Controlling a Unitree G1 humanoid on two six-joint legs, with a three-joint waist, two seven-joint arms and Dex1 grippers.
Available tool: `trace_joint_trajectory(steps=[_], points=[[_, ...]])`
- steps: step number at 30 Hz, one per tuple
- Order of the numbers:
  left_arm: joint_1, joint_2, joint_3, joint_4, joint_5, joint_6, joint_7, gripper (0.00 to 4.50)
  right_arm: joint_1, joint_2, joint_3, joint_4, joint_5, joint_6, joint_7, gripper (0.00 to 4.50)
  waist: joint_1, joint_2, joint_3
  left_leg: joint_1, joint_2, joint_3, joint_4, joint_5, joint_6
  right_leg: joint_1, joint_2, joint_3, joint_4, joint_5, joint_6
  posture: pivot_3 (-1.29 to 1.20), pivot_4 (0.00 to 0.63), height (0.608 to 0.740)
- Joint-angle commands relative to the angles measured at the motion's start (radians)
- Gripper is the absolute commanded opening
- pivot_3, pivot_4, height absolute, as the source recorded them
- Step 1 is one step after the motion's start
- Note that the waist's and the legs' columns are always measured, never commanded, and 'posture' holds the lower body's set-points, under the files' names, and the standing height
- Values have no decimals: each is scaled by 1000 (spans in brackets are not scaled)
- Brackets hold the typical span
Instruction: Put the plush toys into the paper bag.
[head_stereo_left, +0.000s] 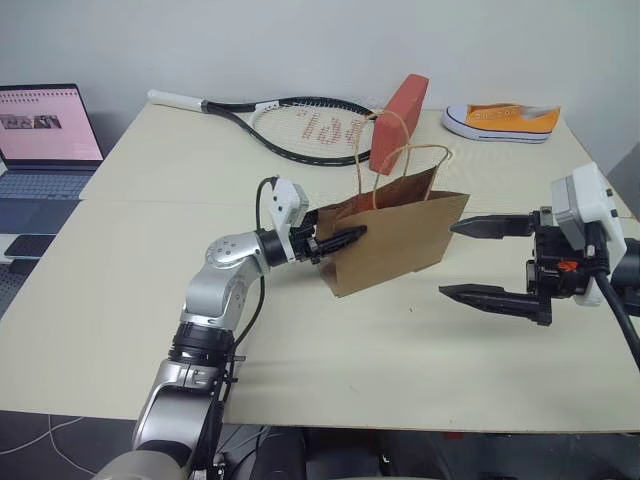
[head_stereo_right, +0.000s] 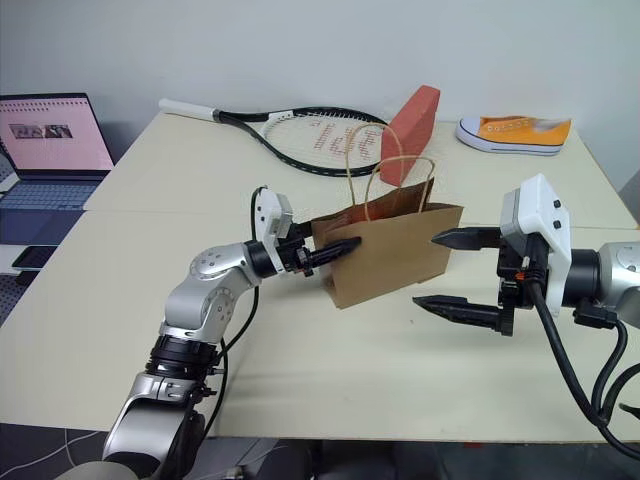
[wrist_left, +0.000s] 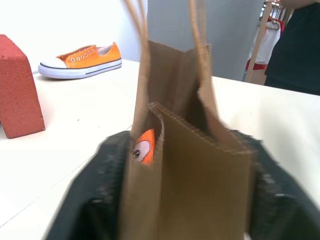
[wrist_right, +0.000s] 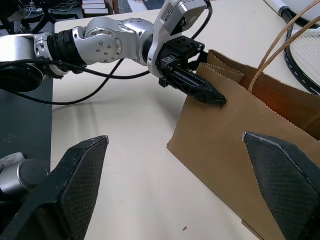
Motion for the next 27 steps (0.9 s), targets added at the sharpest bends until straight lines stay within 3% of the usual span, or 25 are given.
trace_joint_trajectory(steps=[1,6,7,16,22,27], points=[[5,-3,12,-23,-21,-14,-10,1691,-3,2,-6,-25,-12,-26,-8,4500,0,0,0,0,0,0,0,0,0,0,0,0,0,0,0,0,150,740],[0,-7,10,-12,-29,-22,-24,143,11,17,-4,-38,-43,-51,-20,4500,0,0,0,0,0,0,0,0,0,0,0,0,0,0,0,0,150,740],[-2,-7,10,-9,-31,-22,-30,38,16,22,-3,-41,-51,-58,-23,4500,0,0,0,0,0,0,0,0,0,0,0,0,0,0,0,0,150,740],[-42,30,25,13,-101,49,-143,38,81,32,-46,-75,-67,-78,-20,4500,0,0,0,0,0,0,1,0,0,1,0,0,0,0,0,0,150,740],[-120,74,-2,70,-131,114,-299,38,199,-23,-247,-85,14,4,18,4500,1,0,0,0,0,-1,2,0,0,2,0,0,0,0,0,0,150,740],[-194,71,-40,200,-78,57,-393,38,319,-35,-420,-107,19,53,43,4500,3,0,0,1,-1,-1,3,0,0,4,0,-1,-1,0,-1,0,150,740]])
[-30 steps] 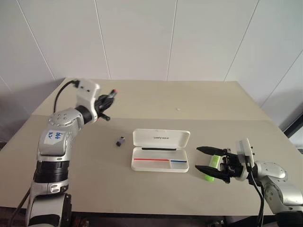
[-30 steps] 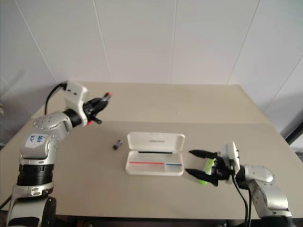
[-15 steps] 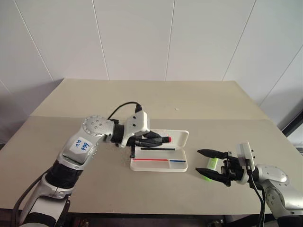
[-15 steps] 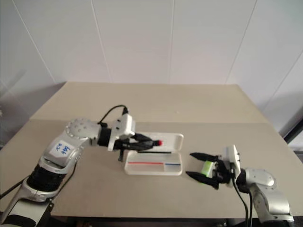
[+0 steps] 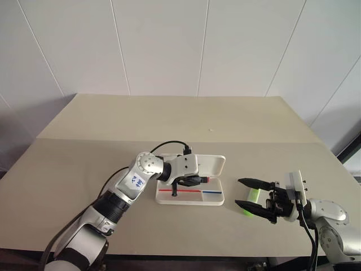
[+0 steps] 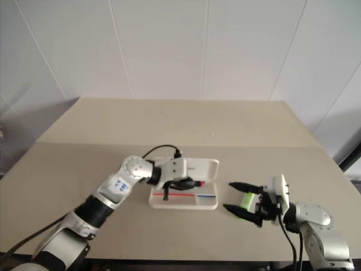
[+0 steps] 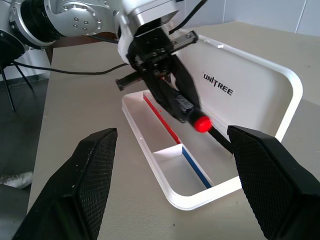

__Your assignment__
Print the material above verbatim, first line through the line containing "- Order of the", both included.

__The answer__
Controlling a Unitree G1 humanoid on two six-joint legs, with a three-joint waist, two seven-joint arms and Dex1 grippers.
Available tool: `trace_joint_trajectory(steps=[_], points=[[_, ...]])`
- steps: step number at 30 Hz, one per tuple
- Order of the numbers:

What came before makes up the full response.